# Exercise description:
Give the data again in full. Keep every line the same.
+-------+
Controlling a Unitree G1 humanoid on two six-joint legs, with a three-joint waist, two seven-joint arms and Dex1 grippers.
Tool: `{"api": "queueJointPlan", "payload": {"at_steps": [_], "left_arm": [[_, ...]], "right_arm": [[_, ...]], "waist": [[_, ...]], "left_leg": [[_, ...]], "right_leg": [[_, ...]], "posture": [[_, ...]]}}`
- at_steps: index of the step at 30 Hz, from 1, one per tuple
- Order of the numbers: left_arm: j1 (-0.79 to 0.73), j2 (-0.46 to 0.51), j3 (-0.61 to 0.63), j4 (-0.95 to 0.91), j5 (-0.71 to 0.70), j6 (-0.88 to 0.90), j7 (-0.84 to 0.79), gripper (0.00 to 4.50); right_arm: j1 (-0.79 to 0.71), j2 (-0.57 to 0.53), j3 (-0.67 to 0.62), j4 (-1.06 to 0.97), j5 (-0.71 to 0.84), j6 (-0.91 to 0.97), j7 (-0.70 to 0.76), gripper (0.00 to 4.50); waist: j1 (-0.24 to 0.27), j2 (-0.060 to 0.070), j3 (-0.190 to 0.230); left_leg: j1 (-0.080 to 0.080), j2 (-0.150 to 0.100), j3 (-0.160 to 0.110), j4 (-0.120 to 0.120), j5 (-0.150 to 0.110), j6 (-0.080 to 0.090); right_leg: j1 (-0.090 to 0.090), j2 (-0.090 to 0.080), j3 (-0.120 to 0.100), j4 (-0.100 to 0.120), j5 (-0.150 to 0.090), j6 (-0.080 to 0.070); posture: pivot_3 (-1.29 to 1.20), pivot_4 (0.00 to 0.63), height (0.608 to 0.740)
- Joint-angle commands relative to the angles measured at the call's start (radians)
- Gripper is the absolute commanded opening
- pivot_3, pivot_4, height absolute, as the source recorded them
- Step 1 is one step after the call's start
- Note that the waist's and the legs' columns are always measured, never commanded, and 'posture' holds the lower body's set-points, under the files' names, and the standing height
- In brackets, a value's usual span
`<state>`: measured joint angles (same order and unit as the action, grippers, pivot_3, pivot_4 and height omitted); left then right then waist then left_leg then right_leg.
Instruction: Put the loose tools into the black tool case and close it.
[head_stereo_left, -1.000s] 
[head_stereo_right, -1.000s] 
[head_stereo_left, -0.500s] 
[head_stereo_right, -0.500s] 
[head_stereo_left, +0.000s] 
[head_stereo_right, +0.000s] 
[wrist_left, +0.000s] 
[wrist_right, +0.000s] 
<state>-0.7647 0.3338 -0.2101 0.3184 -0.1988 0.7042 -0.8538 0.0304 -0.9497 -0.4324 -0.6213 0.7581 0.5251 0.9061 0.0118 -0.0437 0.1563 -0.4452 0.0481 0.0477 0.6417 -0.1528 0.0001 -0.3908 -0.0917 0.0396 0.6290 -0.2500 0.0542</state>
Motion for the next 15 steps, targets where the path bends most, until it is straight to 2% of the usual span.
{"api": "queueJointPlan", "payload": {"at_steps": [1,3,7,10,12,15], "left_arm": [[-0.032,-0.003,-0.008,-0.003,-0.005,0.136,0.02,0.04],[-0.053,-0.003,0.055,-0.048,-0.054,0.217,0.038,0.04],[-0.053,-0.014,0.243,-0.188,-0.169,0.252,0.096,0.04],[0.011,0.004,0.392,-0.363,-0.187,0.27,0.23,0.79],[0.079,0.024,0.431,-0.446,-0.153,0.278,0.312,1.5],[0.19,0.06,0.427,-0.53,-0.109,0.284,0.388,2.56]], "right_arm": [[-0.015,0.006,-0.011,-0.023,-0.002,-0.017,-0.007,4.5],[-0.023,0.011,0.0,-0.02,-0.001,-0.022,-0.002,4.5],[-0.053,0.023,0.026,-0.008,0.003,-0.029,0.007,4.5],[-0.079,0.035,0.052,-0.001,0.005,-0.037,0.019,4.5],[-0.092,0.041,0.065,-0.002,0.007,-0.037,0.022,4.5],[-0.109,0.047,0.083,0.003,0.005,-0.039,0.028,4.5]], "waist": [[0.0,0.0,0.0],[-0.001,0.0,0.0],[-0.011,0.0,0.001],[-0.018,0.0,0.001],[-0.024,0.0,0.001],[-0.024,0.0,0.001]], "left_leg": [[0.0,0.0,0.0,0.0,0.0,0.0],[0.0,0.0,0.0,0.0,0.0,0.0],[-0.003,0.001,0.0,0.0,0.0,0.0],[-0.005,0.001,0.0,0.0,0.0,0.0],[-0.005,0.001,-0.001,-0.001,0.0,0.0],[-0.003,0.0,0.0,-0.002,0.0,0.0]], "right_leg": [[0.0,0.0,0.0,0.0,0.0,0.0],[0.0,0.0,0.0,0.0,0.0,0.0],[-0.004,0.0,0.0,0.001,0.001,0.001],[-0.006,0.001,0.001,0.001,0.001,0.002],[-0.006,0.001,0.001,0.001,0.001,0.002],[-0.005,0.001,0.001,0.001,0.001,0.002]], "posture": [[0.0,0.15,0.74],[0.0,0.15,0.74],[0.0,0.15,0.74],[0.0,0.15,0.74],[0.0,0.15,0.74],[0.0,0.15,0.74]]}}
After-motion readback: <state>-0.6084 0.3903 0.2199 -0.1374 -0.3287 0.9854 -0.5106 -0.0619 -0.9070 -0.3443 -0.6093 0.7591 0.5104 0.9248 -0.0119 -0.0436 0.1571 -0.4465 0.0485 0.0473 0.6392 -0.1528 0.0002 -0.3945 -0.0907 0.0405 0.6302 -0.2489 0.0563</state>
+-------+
# Result:
Controlling a Unitree G1 humanoid on two six-joint legs, with a three-joint waist, two seven-joint arms and Dex1 grippers.
Tool: `{"api": "queueJointPlan", "payload": {"at_steps": [_], "left_arm": [[_, ...]], "right_arm": [[_, ...]], "waist": [[_, ...]], "left_leg": [[_, ...]], "right_leg": [[_, ...]], "posture": [[_, ...]]}}`
- at_steps: index of the step at 30 Hz, from 1, one per tuple
- Order of the numbers: left_arm: j1 (-0.79 to 0.73), j2 (-0.46 to 0.51), j3 (-0.61 to 0.63), j4 (-0.95 to 0.91), j5 (-0.71 to 0.70), j6 (-0.88 to 0.90), j7 (-0.84 to 0.79), gripper (0.00 to 4.50); right_arm: j1 (-0.79 to 0.71), j2 (-0.57 to 0.53), j3 (-0.67 to 0.62), j4 (-1.06 to 0.97), j5 (-0.71 to 0.84), j6 (-0.91 to 0.97), j7 (-0.70 to 0.76), gripper (0.00 to 4.50); waist: j1 (-0.24 to 0.27), j2 (-0.060 to 0.070), j3 (-0.190 to 0.230); left_leg: j1 (-0.080 to 0.080), j2 (-0.150 to 0.100), j3 (-0.160 to 0.110), j4 (-0.120 to 0.120), j5 (-0.150 to 0.110), j6 (-0.080 to 0.090); right_leg: j1 (-0.090 to 0.090), j2 (-0.090 to 0.080), j3 (-0.120 to 0.100), j4 (-0.100 to 0.120), j5 (-0.150 to 0.090), j6 (-0.080 to 0.070); posture: pivot_3 (-1.29 to 1.20), pivot_4 (0.00 to 0.63), height (0.608 to 0.740)
- Joint-angle commands relative to the angles measured at the call's start (radians)
- Gripper is the absolute commanded opening
- pivot_3, pivot_4, height absolute, as the source recorded them
- Step 1 is one step after the call's start
- Note that the waist's and the legs' columns are always measured, never commanded, and 'posture' holds the lower body's set-points, under the files' names, and the standing height
- In brackets, a value's usual span
`<state>`: measured joint angles (same order and unit as the action, grippers, pivot_3, pivot_4 and height omitted); left then right then waist then left_leg then right_leg.
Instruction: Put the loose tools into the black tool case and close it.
[head_stereo_left, -1.000s] 
[head_stereo_right, -1.000s] 
[head_stereo_left, -0.500s] 
[head_stereo_right, -0.500s] 
[head_stereo_left, +0.000s] 
[head_stereo_right, +0.000s] 
[wrist_left, +0.000s] 
[wrist_right, +0.000s] 
<state>-0.7647 0.3338 -0.2101 0.3184 -0.1988 0.7042 -0.8538 0.0304 -0.9497 -0.4324 -0.6213 0.7581 0.5251 0.9061 0.0118 -0.0437 0.1563 -0.4452 0.0481 0.0477 0.6417 -0.1528 0.0001 -0.3908 -0.0917 0.0396 0.6290 -0.2500 0.0542</state>
Motion for the next 15 steps, targets where the path bends most, until it is straight to 2% of the usual span.
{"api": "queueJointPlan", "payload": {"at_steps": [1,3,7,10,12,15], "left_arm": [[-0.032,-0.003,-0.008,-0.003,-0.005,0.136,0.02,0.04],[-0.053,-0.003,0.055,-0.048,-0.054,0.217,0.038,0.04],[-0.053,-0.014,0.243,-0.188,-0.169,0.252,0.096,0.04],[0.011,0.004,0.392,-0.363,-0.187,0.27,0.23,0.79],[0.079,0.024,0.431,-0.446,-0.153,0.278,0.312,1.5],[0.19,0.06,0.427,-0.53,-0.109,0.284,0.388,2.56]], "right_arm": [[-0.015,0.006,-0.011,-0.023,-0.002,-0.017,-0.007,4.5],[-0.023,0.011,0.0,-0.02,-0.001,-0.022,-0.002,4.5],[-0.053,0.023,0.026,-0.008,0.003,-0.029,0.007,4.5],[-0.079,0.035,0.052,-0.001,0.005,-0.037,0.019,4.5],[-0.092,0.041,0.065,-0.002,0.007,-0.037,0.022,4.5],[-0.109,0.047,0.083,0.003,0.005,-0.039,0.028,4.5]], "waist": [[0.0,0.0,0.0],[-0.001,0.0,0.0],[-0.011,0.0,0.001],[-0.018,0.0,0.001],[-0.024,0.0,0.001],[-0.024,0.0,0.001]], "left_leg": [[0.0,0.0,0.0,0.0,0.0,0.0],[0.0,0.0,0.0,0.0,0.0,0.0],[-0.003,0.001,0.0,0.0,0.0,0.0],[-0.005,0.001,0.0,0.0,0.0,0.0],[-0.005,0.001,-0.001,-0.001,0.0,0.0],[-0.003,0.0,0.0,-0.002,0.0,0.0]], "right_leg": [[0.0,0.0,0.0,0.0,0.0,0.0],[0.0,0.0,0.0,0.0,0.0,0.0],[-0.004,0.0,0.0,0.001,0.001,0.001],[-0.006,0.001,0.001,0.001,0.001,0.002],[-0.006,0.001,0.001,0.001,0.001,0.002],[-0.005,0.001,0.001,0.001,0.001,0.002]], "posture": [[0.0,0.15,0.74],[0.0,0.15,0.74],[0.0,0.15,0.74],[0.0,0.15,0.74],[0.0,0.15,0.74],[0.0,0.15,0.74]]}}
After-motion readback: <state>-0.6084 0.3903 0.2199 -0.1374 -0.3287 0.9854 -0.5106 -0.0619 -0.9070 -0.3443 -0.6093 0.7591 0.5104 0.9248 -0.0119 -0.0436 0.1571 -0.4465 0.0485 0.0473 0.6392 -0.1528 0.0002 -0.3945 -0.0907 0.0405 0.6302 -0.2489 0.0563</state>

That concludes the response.